The agent loop itself runs in a while loop that begins with a workflow await blocking until three conditions are met: there’s a task to process, any tool requests have been resolved, and the workflow hasn’t been interrupted. These conditions are tracked through workflow state variables updated via update and signal methods. When conditions are satisfied, the loop fetches the latest messages from DynamoDB, calls the LLM via an activity, saves the response back to DynamoDB, checks if the LLM requested tool calls and processes them through MCP, and finally clears the current task ID if complete to signal readiness for another message.
The team organized their activities into two primary categories: chat activities handling state management like DynamoDB operations and tool call execution, and LLM activities handling all inference-related operations including actual LLM calls, system prompt construction, and model resolution. Activities are designed to represent atomic units of work that can be retried together, organized by usage patterns and configuration needs including different timeouts. This proved valuable for managing traffic to LLM providers, where they could throttle less important traffic using a rate-limited LLM activity instance running on a dedicated task queue with lower maximum activities per second settings.

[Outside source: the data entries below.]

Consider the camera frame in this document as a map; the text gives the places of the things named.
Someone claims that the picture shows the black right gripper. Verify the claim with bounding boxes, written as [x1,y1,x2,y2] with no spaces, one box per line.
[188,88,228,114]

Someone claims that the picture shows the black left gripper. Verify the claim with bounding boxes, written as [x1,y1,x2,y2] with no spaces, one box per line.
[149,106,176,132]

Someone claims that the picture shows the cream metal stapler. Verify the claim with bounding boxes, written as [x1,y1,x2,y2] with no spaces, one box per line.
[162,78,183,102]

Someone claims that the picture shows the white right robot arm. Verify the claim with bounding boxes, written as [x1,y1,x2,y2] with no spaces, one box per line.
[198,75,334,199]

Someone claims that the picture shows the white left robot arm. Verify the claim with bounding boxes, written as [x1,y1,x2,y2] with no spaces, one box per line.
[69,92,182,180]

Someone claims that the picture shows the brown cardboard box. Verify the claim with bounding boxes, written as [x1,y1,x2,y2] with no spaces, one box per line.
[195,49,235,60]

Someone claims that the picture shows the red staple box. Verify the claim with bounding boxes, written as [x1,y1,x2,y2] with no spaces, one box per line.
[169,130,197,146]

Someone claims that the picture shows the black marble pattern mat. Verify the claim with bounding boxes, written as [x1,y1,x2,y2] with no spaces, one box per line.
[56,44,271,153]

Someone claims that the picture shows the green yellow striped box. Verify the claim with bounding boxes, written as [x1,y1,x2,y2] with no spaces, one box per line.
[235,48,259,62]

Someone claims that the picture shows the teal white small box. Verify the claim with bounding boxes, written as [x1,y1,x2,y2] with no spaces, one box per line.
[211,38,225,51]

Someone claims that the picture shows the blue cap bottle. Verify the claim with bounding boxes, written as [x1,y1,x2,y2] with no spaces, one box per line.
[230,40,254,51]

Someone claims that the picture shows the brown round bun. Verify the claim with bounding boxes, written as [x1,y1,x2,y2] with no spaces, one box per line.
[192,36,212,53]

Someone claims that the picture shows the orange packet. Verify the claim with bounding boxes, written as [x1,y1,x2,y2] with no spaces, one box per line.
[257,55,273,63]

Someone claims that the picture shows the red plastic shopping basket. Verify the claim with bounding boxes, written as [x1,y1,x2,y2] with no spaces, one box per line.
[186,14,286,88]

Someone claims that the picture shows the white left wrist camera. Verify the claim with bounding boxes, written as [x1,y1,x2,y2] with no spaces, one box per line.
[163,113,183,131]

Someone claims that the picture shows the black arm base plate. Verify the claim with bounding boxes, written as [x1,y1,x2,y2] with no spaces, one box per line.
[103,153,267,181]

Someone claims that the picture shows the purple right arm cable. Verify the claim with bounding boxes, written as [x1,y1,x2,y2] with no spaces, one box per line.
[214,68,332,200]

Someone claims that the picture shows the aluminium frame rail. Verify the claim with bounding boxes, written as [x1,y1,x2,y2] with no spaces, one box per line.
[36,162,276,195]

Two fundamental design principles guided the implementation. The first is separating orchestration from data. The workflow state maintained by Temporal consists primarily of lightweight references and Boolean values: session ID, current task ID, tool requests, interrupted status, and LLM iteration count. These exist purely to orchestrate workflow execution, determining when to start new iterations or generate session titles. All substantial application data resides in DynamoDB, including complete message history with tool call inputs and outputs, complex structured UI outputs, and session metadata like titles and token usage.
This separation stems from several practical considerations. Production client-facing applications require serving data through APIs at low latency, and DynamoDB excels at this while Temporal queries would be slower. Streaming messages lacked native Temporal support at the time, requiring custom implementation with DynamoDB and Redis, though new workflow streaming features address this gap. Client-facing data needs explicit schemas that evolve over time and must be accessible outside the agent lifecycle, making storage outside workflows natural since data schema changes don’t require workflow versioning. The decision ultimately reflects using each tool for its strengths: Temporal for durability, retries, and coordination, DynamoDB for fast and flexible data access.

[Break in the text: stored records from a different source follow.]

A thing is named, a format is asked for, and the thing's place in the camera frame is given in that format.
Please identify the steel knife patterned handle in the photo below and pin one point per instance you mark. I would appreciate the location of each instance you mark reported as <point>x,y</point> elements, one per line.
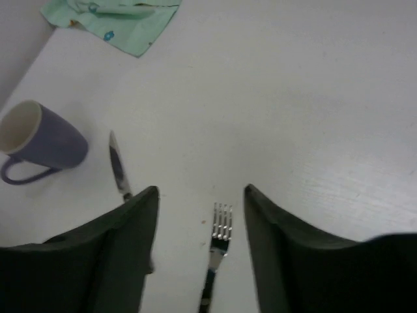
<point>121,180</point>

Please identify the purple ceramic mug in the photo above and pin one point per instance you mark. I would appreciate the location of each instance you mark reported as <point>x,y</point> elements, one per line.
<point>30,132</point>

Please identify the green cartoon print cloth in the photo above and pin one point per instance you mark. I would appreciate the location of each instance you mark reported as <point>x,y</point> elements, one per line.
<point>130,26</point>

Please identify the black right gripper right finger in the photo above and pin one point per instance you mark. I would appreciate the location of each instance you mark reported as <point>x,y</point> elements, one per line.
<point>300,268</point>

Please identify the steel fork patterned handle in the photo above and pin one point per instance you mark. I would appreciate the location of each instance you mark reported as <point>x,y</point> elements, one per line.
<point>219,245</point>

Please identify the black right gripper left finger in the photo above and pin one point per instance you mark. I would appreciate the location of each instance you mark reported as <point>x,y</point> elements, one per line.
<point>100,266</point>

The second principle emphasizes keeping workflows lean and activities complex. Workflows focus on orchestration while heavy logic, retries, and state management belong in activities. This separation critically impacts testability since activities representing core business logic can be tested in isolation with necessary dependencies in detail, while workflow tests require spinning up environments with fake Temporal services and registered workers, making them slower and harder to debug. Activities also benefit from Temporal’s native retry policies and timeouts rather than requiring custom implementations. Most importantly for agentic development, versioning becomes simpler when changes stay at the activity level, avoiding frequent workflow versioning. Since AI development involves constantly changing requirements with much more frequent drastic changes than traditional software projects, this principle proves especially valuable.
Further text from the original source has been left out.